>>>>

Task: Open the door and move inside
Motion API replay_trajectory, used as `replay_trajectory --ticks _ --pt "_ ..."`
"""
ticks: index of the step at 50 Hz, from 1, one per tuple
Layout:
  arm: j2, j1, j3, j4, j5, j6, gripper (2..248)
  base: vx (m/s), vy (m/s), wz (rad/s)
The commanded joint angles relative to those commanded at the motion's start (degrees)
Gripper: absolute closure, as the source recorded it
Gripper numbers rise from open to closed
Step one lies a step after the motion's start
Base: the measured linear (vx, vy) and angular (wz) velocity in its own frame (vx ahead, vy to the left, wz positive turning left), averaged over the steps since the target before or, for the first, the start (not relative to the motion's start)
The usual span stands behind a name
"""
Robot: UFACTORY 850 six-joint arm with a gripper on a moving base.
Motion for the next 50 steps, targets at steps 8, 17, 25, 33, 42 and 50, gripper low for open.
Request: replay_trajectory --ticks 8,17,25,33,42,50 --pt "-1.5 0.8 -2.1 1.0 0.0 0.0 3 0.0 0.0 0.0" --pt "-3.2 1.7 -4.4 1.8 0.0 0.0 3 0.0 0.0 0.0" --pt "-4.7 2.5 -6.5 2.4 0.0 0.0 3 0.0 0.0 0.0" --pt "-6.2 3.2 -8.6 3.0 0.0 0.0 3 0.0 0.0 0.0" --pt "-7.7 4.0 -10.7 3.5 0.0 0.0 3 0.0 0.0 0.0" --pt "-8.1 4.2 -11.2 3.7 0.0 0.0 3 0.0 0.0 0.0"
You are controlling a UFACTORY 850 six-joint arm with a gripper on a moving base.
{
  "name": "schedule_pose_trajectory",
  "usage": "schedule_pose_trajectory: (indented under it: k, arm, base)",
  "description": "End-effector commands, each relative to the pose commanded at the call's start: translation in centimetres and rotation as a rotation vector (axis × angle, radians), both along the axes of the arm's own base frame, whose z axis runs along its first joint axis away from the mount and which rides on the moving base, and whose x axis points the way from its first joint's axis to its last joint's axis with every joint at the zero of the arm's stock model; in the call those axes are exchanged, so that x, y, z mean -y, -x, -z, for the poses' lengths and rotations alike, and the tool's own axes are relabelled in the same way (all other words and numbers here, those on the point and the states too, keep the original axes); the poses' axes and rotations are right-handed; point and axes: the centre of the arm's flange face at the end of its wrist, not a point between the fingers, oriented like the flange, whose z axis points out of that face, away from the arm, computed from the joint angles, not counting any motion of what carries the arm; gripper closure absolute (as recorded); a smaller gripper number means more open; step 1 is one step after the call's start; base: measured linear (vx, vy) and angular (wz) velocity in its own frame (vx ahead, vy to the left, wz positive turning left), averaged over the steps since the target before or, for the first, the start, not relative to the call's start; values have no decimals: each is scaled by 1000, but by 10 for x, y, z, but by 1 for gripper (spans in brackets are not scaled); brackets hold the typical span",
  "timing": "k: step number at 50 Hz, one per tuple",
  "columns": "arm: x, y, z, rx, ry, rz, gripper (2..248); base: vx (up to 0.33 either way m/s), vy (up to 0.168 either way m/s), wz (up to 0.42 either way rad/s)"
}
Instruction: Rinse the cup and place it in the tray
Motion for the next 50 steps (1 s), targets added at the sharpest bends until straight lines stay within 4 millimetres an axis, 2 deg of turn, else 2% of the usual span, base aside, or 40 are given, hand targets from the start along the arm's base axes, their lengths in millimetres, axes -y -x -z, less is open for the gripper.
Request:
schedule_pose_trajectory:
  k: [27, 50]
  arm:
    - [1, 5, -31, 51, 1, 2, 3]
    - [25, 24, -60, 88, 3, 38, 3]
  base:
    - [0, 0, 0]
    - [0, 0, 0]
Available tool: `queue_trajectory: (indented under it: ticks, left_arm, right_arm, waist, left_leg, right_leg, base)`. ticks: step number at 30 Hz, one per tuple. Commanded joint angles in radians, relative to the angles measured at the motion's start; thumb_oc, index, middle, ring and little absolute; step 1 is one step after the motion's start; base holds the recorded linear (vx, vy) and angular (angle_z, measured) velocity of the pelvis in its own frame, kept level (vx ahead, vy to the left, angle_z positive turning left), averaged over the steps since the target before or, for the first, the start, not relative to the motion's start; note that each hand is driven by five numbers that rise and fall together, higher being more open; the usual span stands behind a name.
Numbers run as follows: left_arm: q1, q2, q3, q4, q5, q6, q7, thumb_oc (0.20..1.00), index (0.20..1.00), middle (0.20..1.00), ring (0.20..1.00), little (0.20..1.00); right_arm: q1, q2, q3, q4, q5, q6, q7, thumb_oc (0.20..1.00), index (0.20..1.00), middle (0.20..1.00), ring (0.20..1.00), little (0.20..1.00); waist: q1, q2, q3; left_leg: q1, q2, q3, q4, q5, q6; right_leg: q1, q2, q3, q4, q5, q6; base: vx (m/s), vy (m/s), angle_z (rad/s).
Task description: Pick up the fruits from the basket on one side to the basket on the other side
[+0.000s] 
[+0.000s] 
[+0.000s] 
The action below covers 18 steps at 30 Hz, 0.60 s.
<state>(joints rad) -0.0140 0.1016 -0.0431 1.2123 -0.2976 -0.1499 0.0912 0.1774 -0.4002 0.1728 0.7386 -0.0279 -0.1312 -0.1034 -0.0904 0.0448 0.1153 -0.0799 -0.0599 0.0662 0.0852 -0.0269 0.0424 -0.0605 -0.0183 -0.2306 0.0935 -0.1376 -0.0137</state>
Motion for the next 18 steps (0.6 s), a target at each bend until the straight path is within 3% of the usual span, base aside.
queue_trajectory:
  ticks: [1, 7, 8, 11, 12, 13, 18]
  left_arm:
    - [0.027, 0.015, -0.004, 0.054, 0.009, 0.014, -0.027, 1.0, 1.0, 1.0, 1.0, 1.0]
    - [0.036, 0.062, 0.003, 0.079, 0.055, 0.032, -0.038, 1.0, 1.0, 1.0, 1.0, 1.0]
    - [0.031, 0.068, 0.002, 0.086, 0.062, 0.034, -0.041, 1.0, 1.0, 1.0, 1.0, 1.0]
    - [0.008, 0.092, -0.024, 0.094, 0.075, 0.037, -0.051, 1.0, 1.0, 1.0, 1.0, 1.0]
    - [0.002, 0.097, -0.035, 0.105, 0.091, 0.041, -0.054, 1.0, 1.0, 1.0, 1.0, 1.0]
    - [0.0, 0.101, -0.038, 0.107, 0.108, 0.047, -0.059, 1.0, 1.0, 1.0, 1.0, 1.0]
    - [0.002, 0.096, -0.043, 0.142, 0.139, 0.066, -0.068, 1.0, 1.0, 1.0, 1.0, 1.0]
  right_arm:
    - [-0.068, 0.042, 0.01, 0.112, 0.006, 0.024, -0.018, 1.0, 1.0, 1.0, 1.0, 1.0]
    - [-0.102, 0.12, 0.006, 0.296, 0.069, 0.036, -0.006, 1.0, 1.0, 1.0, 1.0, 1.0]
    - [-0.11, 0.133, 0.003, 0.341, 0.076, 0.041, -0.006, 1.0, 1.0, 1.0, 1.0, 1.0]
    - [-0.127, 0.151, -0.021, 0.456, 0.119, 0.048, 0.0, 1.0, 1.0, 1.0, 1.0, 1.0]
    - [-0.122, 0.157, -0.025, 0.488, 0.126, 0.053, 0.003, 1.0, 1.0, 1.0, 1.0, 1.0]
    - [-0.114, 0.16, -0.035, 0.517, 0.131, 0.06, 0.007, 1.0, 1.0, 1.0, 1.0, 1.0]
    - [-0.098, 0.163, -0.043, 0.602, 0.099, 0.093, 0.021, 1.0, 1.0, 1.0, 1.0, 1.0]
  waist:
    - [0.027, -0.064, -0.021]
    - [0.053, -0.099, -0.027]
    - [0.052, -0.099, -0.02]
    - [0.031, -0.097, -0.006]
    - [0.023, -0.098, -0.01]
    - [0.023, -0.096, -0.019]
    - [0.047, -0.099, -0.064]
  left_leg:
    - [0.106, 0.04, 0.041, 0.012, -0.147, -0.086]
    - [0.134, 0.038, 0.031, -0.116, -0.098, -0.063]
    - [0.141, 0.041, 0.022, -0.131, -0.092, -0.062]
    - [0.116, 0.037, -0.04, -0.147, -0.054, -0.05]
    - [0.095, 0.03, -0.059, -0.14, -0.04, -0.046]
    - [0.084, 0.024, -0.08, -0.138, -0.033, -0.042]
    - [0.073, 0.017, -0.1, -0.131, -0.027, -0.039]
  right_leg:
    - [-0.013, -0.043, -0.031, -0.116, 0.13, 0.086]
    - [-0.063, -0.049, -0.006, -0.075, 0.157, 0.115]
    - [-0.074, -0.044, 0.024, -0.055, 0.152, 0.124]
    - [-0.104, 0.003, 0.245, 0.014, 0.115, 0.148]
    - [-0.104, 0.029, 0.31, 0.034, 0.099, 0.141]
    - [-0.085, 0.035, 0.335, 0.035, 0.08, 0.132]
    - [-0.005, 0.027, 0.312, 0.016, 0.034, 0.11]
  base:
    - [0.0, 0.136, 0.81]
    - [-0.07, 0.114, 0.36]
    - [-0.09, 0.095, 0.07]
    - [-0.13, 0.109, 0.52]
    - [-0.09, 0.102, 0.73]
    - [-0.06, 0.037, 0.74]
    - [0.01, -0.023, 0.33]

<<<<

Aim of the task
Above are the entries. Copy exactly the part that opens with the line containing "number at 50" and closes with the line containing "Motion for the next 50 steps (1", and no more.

Exercise response
  "timing": "k: step number at 50 Hz, one per tuple",
  "columns": "arm: x, y, z, rx, ry, rz, gripper (2..248); base: vx (up to 0.33 either way m/s), vy (up to 0.168 either way m/s), wz (up to 0.42 either way rad/s)"
}
Instruction: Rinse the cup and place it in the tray
Motion for the next 50 steps (1 s), targets added at the sharpest bends until straight lines stay within 4 millimetres an axis, 2 deg of turn, else 2% of the usual span, base aside, or 40 are given, hand targets from the start along the arm's base axes, their lengths in millimetres, axes -y -x -z, less is open for the gripper.

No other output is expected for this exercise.